#### [WHAT THE TASK ASKS]
Without leaving anything out, print every line of the data.

#### [EXERCISE DATA]
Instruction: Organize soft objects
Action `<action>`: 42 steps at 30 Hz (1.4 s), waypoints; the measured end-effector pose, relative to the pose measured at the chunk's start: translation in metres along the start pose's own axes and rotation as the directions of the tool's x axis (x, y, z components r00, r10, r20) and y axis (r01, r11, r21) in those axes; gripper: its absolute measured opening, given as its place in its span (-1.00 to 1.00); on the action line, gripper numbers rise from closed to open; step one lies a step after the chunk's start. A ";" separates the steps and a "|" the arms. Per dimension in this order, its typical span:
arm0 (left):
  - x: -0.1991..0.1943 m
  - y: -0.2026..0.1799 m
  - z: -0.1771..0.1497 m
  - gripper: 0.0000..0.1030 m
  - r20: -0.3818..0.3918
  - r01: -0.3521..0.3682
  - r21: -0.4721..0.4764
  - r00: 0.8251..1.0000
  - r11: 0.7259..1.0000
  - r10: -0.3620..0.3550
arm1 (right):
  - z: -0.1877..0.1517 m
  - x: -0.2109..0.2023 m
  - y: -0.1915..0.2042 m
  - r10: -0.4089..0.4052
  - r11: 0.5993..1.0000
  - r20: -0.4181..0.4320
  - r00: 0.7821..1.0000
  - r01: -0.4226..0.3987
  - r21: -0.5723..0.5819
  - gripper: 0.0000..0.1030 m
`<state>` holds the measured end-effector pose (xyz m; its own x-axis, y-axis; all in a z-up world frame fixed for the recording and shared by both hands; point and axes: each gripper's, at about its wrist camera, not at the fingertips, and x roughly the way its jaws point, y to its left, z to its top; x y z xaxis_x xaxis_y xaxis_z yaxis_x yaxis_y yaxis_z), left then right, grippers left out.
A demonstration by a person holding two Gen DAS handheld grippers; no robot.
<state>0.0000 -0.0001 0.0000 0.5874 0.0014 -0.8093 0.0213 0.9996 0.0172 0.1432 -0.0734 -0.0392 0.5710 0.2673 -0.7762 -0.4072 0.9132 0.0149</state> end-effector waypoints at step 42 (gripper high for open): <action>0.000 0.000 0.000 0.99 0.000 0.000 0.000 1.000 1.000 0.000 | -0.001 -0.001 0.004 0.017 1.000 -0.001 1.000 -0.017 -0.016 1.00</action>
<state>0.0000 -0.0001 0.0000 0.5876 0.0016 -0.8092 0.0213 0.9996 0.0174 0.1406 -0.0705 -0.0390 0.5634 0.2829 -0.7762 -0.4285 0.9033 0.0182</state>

#### [TASK ANSWER]
Instruction: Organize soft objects
Action `<action>`: 42 steps at 30 Hz (1.4 s), waypoints; the measured end-effector pose, relative to the pose measured at the chunk's start: translation in metres along the start pose's own axes and rotation as the directions of the tool's x axis (x, y, z components r00, r10, r20) and y axis (r01, r11, r21) in those axes; gripper: its absolute measured opening, given as its place in its span (-1.00 to 1.00); on the action line, gripper numbers rise from closed to open; step one lies a step after the chunk's start. A ";" separates the steps and a "|" the arms. Per dimension in this order, its typical span:
arm0 (left):
  - x: -0.1991..0.1943 m
  - y: -0.2026..0.1799 m
  - z: -0.1771..0.1497 m
  - gripper: 0.0000..0.1030 m
  - r20: -0.3818..0.3918
  - r01: -0.3521..0.3682
  - r21: -0.4721..0.4764
  - r00: 0.8251..1.0000
  - r11: 0.7259..1.0000
  - r10: -0.3620..0.3550
arm1 (right):
  - z: -0.1877..0.1517 m
  - x: -0.2109..0.2023 m
  - y: -0.1915..0.2042 m
  - r10: -0.4089..0.4052
  - r11: 0.5993..1.0000
  - r20: -0.4181..0.4320
  - r00: 0.7821..1.0000
  - r01: -0.4226..0.3987
  - r21: -0.5723..0.5819
  - gripper: 0.0000..0.1030 m
`<state>` holds the measured end-effector pose (xyz m; its own x-axis, y-axis; all in a z-up world frame fixed for the recording and shared by both hands; point and axes: each gripper's, at about its wrist camera, not at the fingertips, and x roughly the way its jaws point, y to its left, z to its top; x y z xaxis_x xaxis_y xaxis_z yaxis_x yaxis_y yaxis_z), left then right, grippers left out.
A demonstration by a person holding two Gen DAS handheld grippers; no robot.
<state>0.0000 -0.0001 0.0000 0.5874 0.0014 -0.8093 0.0213 0.9996 0.0172 0.1432 -0.0734 -0.0392 0.5710 0.2673 -0.7762 -0.4072 0.9132 0.0149</state> end-effector waypoints at step 42 (gripper high for open): <action>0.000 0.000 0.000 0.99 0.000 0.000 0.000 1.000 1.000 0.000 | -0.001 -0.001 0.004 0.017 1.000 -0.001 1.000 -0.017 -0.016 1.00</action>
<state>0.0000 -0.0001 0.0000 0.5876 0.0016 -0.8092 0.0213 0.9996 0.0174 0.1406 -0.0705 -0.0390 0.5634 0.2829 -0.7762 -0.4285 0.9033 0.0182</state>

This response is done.